Efectivamente, el modelo que presenta Ptolomeo incluye el movimiento excéntrico, en epiciclos y el ecuante:


  • El Movimiento excéntrico significa que la Tierra no está exactamente en el centro de la trayectoria circular del Sol o de los planetas, es decir, que la distancia de éstos a la Tierra varía, lo que explica el cambio de brillo de los planetas, y que el Sol parezca de mayor tamaño en invierno que en verano.
  • El Movimiento en epiciclos, al igual que el excéntrico, resuelve las retrogradaciones de los planetas, con bastante similitud a como ocurre en la realidad.
  • El Ecuante: el Sol se mueve la mitad de su trayectoria a través de las estrellas (es decir, 180° en un ciclo completo de 360°) entre el equinoccio de primavera y el equinoccio de otoño.
  • La otra mitad de su trayectoria se completa entre el equinoccio de otoño y el de primavera. Así, el Sol parece moverse un poco más lentamente durante el verano y un poco más rápido durante el invierno. En verano tarda seis días más en cubrir la misma distancia angular (medida respecto a la esfera celeste) que en invierno.


Esta teoría se ajustaba muy bien a las observaciones de su época y resultó útil para los astrónomos y navegantes durante varios siglos después.


Sin embargo, aumentaba en dificultad cada vez que se perfeccionaban los aparatos de medida, llegando en el siglo XVI a necesitarse 70 movimientos simultáneos para justificar el esquema ptolomeico.


En su ‘gran obra’ el mencionado Almagesto (nombre otorgado por las traducciones árabes) estableció las siguientes hipótesis:


• Que el cielo es de forma esférica y tiene un movimiento de giro.

• Que la Tierra, considerada como un todo, es también de forma esférica.

• Que está situada en medio del cielo como su centro.

• Que por razón de sus dimensiones y distancia a las estrellas fijas, la Tierra se comporta frente a esta esfera como si fuese un punto.

• Que la Tierra no participa de ningún movimiento.


En muchos aspectos estaba de acuerdo con la doctrina filosófica y física de los griegos relativa a la naturaleza de la Tierra y de los cuerpos celestes y tenía, de hecho, una apariencia de sentido común, ver al Sol y la Luna moverse mientras uno permanece dota de sentido la sensación de que la Tierra fuere plana.


Con Ptolomeo, la Física y la Astronomía griega llegaron a su fin.


Su sistema geocéntrico de la Tierra no será sustituido hasta el heliocéntrico de Copérnico. Sólo Tycho Brahe propuso un sistema intermedio, con la Tierra como centro, circundada por la Luna y el Sol, y este a su vez se ve circundado por los planetas.

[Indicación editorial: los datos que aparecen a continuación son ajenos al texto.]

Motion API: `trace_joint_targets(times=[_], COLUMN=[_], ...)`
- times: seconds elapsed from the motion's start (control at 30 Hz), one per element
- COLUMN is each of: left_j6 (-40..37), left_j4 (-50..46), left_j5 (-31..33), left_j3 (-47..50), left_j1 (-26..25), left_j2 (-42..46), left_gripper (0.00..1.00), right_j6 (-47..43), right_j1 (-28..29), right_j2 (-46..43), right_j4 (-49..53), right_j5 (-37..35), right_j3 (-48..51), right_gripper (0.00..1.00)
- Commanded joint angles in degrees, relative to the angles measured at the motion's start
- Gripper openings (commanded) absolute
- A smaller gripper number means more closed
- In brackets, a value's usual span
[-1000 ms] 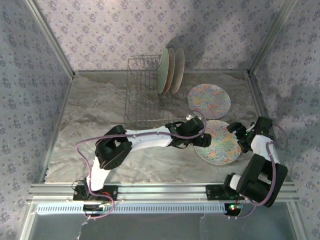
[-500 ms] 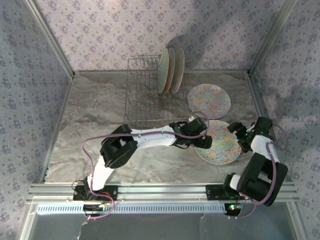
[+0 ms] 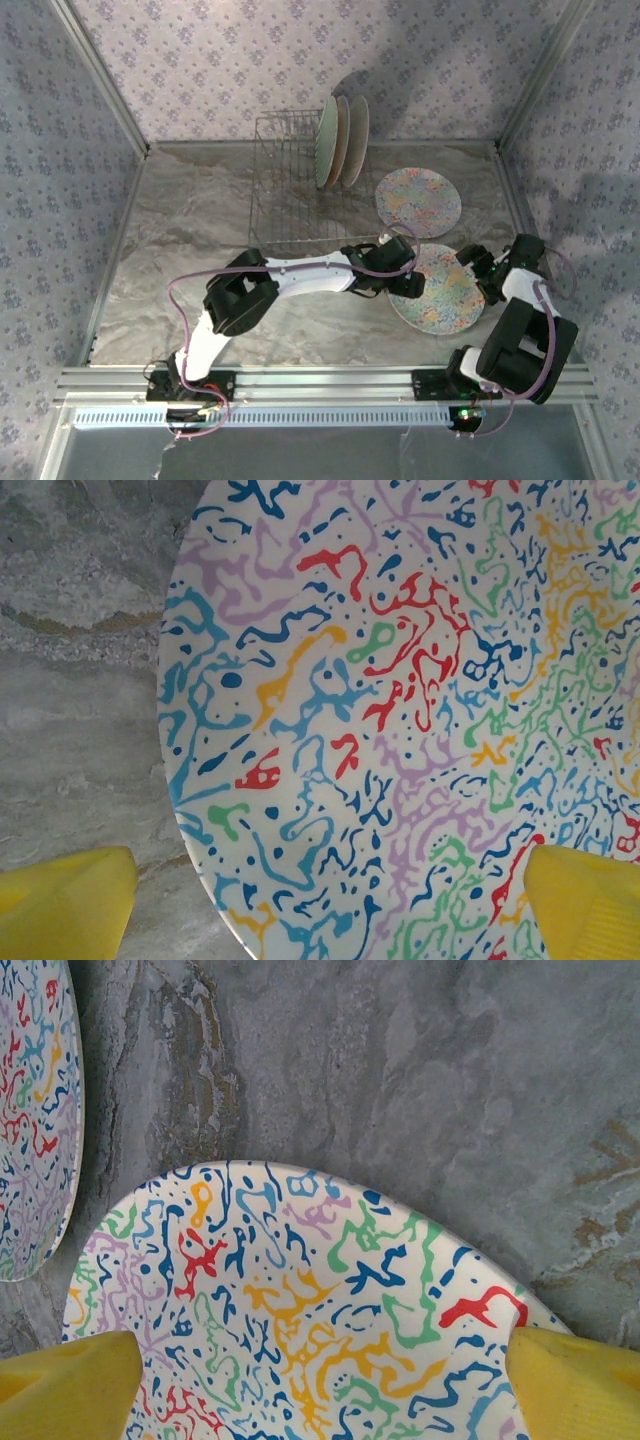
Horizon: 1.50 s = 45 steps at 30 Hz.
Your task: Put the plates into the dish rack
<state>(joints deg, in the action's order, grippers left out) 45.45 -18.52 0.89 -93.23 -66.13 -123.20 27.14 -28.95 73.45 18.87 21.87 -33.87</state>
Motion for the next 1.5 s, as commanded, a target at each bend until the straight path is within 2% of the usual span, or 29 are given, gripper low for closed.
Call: trace_joint_targets(times=[0.0, 0.77, 1.0, 1.13, 1.3, 1.47], left_j6=[-0.4, 6.4, 7.9, 9.6, 12.6, 13.5], left_j4=[-1.3, 6.0, 8.5, 11.5, 16.9, 17.9], left_j5=[0.3, -0.6, -1.0, -1.1, -1.1, -1.3], left_j3=[-1.9, -0.1, 0.4, 2.5, 5.9, 6.6], left_j1=[-0.2, -2.1, -2.1, -1.9, -1.8, -1.6], left_j2=[-1.0, -1.7, -2.0, -1.3, 0.5, 1.2], left_gripper=[0.99, 0.99, 0.95, 0.86, 0.65, 0.41], right_j6=[-0.2, 0.2, 0.3, 0.3, 0.3, 0.2], right_j1=[-0.7, -1.0, -1.0, -1.0, -1.0, -1.0], right_j2=[0.9, 1.5, 1.9, 1.8, 1.8, 1.8], right_j4=[1.5, 2.2, 1.9, 1.9, 1.7, 1.8], right_j5=[-2.3, -4.1, -3.9, -3.8, -3.8, -3.8], right_j3=[1.3, 1.7, 1.7, 1.7, 1.7, 1.7], right_gripper=[0.96, 0.96, 0.96, 0.96, 0.96, 0.96])
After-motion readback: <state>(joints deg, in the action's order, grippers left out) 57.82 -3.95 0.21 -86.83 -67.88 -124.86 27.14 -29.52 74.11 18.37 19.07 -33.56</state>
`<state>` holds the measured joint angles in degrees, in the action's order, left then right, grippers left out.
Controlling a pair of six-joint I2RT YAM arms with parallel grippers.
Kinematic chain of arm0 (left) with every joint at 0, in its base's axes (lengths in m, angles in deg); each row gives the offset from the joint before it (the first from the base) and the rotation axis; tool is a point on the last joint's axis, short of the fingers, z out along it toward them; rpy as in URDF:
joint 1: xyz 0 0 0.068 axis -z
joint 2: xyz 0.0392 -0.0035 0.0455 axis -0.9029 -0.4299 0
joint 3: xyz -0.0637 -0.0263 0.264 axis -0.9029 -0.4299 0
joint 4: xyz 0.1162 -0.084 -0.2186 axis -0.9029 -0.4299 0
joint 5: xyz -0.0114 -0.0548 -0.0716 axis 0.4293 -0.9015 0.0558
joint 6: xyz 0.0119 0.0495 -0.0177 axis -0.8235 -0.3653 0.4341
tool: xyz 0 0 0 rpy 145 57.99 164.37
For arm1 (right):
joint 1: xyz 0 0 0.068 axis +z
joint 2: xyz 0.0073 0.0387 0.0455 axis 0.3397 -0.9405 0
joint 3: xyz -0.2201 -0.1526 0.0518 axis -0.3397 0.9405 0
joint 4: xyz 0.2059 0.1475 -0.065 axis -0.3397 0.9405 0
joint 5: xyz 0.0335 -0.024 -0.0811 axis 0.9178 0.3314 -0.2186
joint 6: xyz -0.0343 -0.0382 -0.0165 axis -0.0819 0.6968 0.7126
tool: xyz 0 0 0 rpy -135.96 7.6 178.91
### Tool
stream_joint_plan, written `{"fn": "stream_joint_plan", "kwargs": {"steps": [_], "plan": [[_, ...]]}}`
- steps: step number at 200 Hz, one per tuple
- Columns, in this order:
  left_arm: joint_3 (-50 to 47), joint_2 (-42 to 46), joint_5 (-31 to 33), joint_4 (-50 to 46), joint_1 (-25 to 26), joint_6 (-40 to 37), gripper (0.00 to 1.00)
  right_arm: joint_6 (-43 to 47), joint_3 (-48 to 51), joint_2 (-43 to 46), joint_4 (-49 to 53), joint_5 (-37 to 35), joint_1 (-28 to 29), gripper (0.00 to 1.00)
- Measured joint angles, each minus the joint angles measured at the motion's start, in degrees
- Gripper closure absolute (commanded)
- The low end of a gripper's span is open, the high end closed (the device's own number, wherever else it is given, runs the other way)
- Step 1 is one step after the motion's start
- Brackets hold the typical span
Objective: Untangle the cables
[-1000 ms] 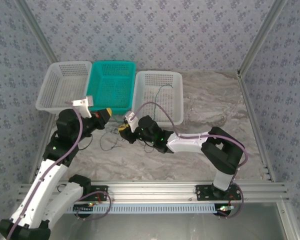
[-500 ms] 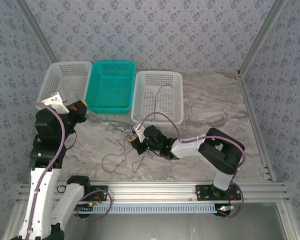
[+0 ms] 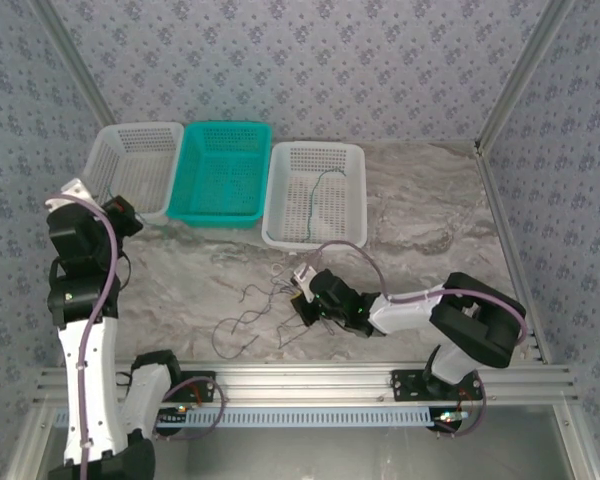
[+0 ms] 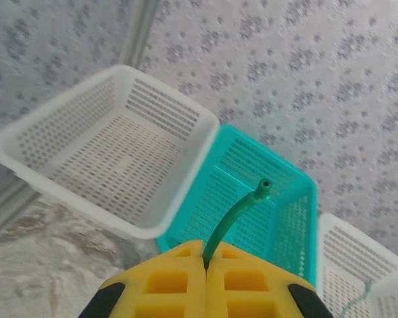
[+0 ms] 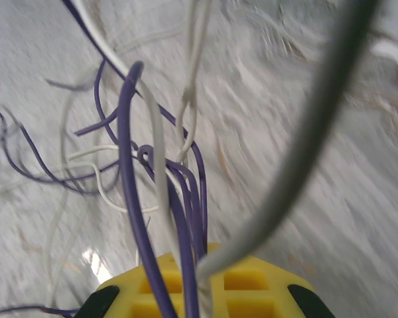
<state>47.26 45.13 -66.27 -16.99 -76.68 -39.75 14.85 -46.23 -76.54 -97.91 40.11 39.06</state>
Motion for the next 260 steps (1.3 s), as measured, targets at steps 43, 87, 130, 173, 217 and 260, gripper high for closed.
{"fn": "stream_joint_plan", "kwargs": {"steps": [43, 87, 130, 173, 217, 260], "plan": [[6.4, -4.1, -10.1, 4.5, -3.7, 3.5, 1.00, -1.2, 4.3, 3.8, 4.2, -3.0, 1.4, 1.00], [8.5, -12.8, -26.2, 22.7, 3.8, 15.0, 1.00, -7.0, 9.9, 12.0, 7.9, -9.1, 5.3, 1.00], [14.7, -23.2, -27.5, 27.6, 22.8, 14.5, 1.00, -13.2, 16.0, 26.0, 15.5, -15.6, 6.8, 1.00], [21.6, -34.4, -25.0, 32.9, 34.9, 13.1, 1.00, -19.3, 21.2, 46.6, 25.3, -20.9, 6.9, 1.00], [28.7, -46.8, -18.4, 32.7, 40.8, 9.0, 1.00, -21.7, 24.9, 68.0, 31.5, -24.5, 6.9, 1.00], [31.6, -59.6, -15.1, 32.5, 40.7, 9.0, 0.95, -21.7, 24.4, 75.7, 33.1, -24.9, 6.6, 1.00]]}}
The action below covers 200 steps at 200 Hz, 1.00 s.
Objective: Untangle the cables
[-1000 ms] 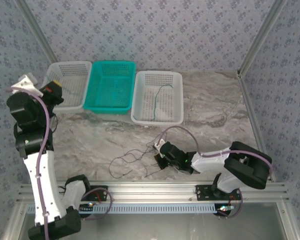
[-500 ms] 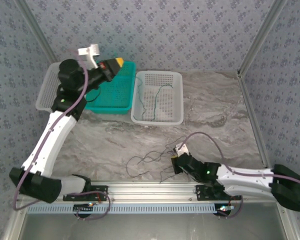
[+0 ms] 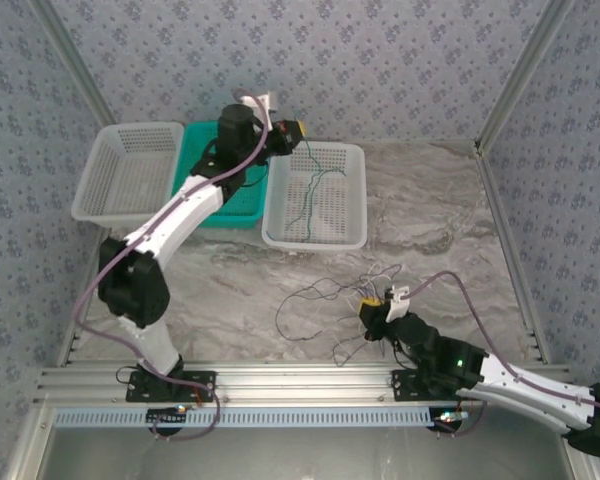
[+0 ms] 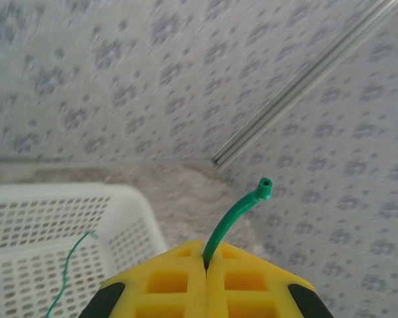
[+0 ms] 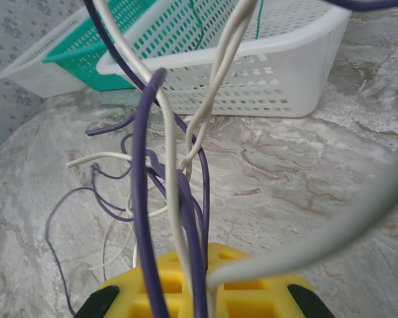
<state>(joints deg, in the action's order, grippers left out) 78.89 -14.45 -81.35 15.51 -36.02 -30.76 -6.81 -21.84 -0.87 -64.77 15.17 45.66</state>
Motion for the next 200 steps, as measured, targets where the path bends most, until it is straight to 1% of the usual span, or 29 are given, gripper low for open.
{"fn": "stream_joint_plan", "kwargs": {"steps": [15, 28, 33, 45, 66, 76, 102, 119, 137, 145, 170, 185, 200], "plan": [[0.1, -4.3, 0.0, -0.3, 0.1, 0.3, 0.75, 0.0, -0.7, -1.2, 2.1, -0.1, -0.4, 1.00], [0.2, -7.5, 0.0, -1.3, 0.2, 0.7, 0.55, 0.0, -1.4, -2.9, 4.1, -0.3, -0.9, 1.00], [0.2, -8.5, 0.0, -1.6, 0.3, 0.5, 0.49, 0.0, -1.6, -3.6, 4.9, -0.3, -1.2, 1.00], [0.2, -9.9, -0.1, -2.8, 0.4, 0.3, 0.40, 0.0, -2.4, -5.3, 6.5, -0.4, -1.7, 1.00], [0.2, -9.9, 0.0, -4.1, 0.5, 0.0, 0.34, 0.1, -5.0, -8.3, 7.9, -0.4, -2.6, 1.00], [0.4, -9.4, 0.1, -4.1, 0.5, -0.3, 0.27, 0.4, -6.7, -9.9, 8.0, -0.3, -3.1, 1.00], [0.4, -5.5, 0.2, -5.9, 0.5, -2.8, 0.26, 1.6, -12.2, -15.6, 7.6, 1.3, -4.9, 1.00], [-1.2, 0.0, 0.2, -6.3, 0.6, -5.1, 0.26, 2.6, -15.9, -20.8, 6.0, 4.2, -7.0, 1.00], [-5.9, 8.9, -0.8, -5.6, 0.9, -7.9, 0.26, 3.8, -19.6, -26.6, 3.2, 10.0, -9.9, 1.00], [-8.5, 13.0, -1.8, -5.2, 1.2, -9.1, 0.26, 4.4, -21.2, -29.4, 1.0, 13.9, -11.6, 1.00], [-18.1, 26.6, -7.9, -3.6, 2.2, -14.8, 0.24, 5.3, -24.6, -35.7, -4.2, 24.2, -16.0, 1.00], [-22.6, 33.4, -11.0, -5.8, 3.9, -19.7, 0.24, 5.9, -25.7, -37.9, -6.8, 28.4, -17.2, 1.00], [-25.6, 38.5, -12.5, -9.4, 6.2, -24.0, 0.24, 7.0, -26.7, -39.9, -9.1, 31.4, -17.5, 1.00]]}}
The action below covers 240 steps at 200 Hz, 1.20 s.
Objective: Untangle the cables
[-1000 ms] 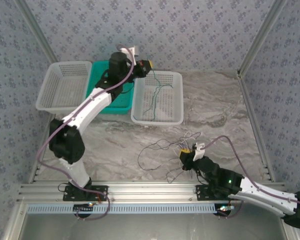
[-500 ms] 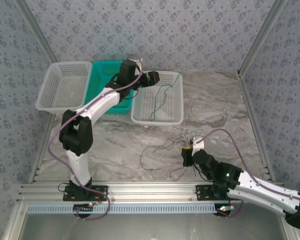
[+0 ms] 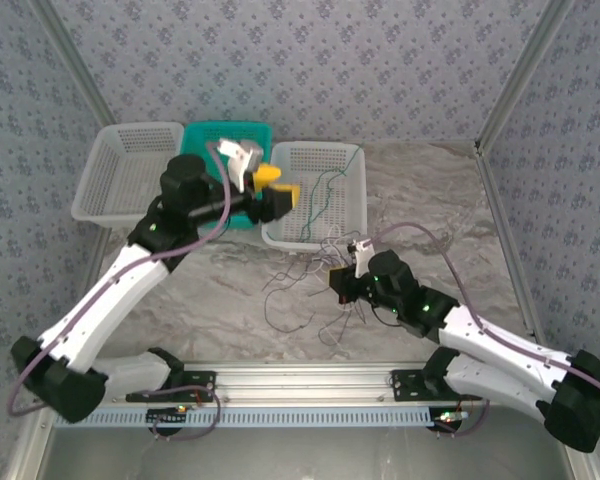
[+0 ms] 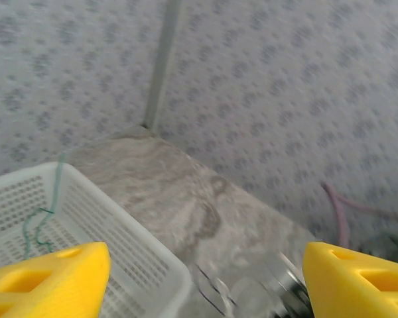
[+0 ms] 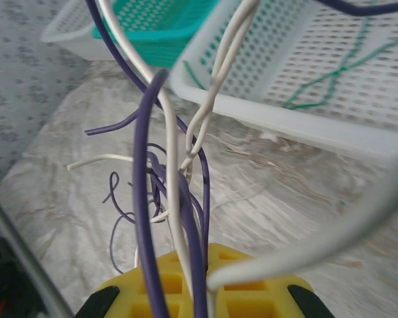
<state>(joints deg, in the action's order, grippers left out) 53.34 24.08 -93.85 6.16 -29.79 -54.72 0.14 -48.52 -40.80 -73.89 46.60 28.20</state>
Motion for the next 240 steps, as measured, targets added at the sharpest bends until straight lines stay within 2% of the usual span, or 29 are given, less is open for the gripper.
{"fn": "stream_joint_plan", "kwargs": {"steps": [20, 36, 44, 89, 127, 135, 146, 152, 174, 193, 240], "plan": [[-4.8, 5.7, -1.5, -3.5, 2.3, -3.4, 0.25, 1.4, -1.8, -3.0, -2.0, 2.9, -0.1, 1.00], [-8.2, 8.1, -1.5, -5.3, 2.4, -4.7, 0.36, 2.4, -3.3, -5.5, -3.2, 4.3, -0.1, 1.00], [-9.4, 8.3, -1.5, -6.0, 2.4, -5.4, 0.38, 2.9, -3.8, -6.7, -3.7, 5.0, -0.1, 1.00], [-11.2, -0.1, -5.7, -5.1, 2.4, -3.8, 0.45, 3.9, -5.2, -10.2, -4.6, 7.0, -0.1, 1.00], [-13.0, -5.0, -5.7, -2.3, 2.4, -2.6, 0.54, 3.9, -5.3, -10.1, -5.0, 7.7, 0.0, 1.00], [-13.3, -5.2, -5.6, -1.8, 2.4, -2.3, 0.59, 3.9, -5.3, -10.1, -5.0, 7.7, 0.1, 1.00], [-13.7, -5.4, -5.3, -0.6, 2.4, -2.4, 0.78, 3.9, -5.3, -10.1, -5.0, 7.8, 0.2, 1.00], [-13.8, -5.6, -5.1, -0.1, 2.4, -2.2, 0.85, 3.9, -5.3, -10.1, -5.0, 7.8, 0.2, 1.00], [-13.8, -6.7, -4.9, 1.6, 2.3, -1.5, 0.95, 3.9, -5.3, -9.7, -5.0, 7.9, 0.5, 1.00], [-13.8, -7.8, -4.9, 2.4, 2.3, -1.0, 1.00, 3.9, -5.3, -9.4, -5.0, 7.8, 0.6, 1.00], [-13.8, -7.8, -3.9, 2.8, 1.9, -0.6, 1.00, 3.9, -5.3, -9.4, -5.0, 6.6, 0.6, 1.00]]}}
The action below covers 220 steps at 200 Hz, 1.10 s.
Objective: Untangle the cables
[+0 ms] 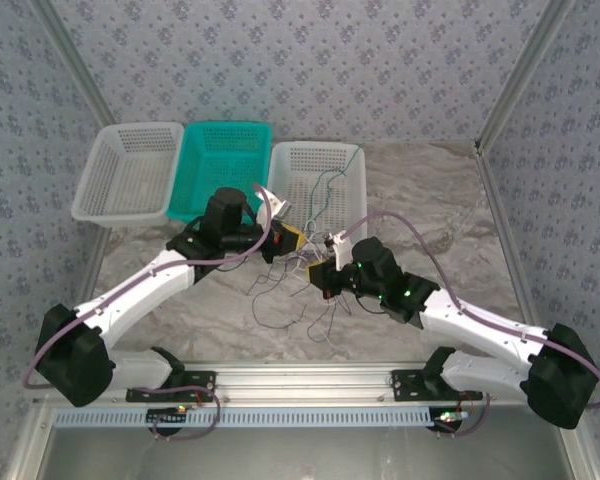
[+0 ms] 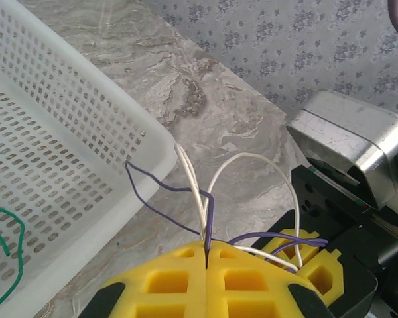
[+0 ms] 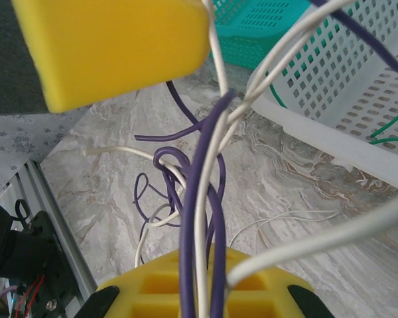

El dominio romano sobre el imperio helénico, destruyendo su libertad e impidiendo desarrollar sus aspiraciones nacionales. Roma no tenía inquietudes científicas.


En lo que concierne a la ciencia, el Imperio romano, dejó apenas algún testimonio, por ejemplo, Lucrecio en su poema, De Natura Rerum, ‘sobre la naturaleza de las cosas’, expuso su visión materialista y evolutiva del Universo.


En Astronomía no hubo algún descubrimiento de importancia capital, desde Ptolomeo, hasta Copérnico.


El hombre había perdido el afán de saber, va a volver los ojos al cielo en términos religiosos, pero no mira ya las estrellas.